** Exercise instructions **
Using the data below, return every line that holds the word "rule".
------------------------------
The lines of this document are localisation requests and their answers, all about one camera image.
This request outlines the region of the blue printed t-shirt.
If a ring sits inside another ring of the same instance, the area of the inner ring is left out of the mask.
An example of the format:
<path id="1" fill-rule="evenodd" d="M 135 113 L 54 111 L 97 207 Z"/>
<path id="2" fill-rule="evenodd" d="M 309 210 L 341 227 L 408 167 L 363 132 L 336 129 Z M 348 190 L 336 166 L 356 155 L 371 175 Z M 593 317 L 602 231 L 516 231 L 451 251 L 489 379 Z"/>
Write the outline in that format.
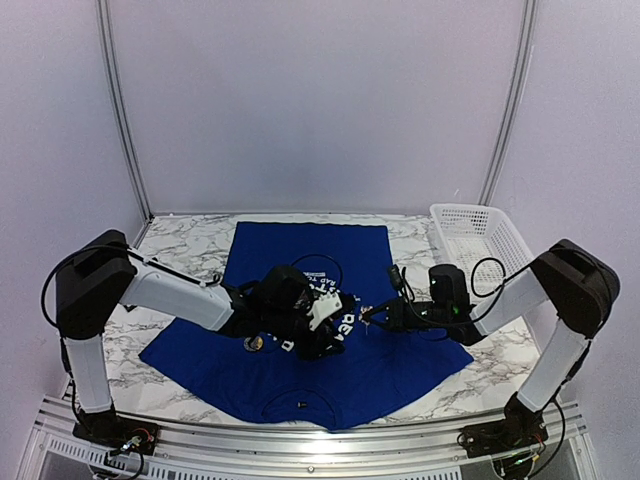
------------------------------
** Answer to the exercise **
<path id="1" fill-rule="evenodd" d="M 135 113 L 54 111 L 97 207 Z"/>
<path id="2" fill-rule="evenodd" d="M 309 210 L 341 227 L 408 167 L 363 132 L 336 129 Z M 348 190 L 336 166 L 356 155 L 371 175 Z M 593 317 L 602 231 L 516 231 L 451 251 L 489 379 Z"/>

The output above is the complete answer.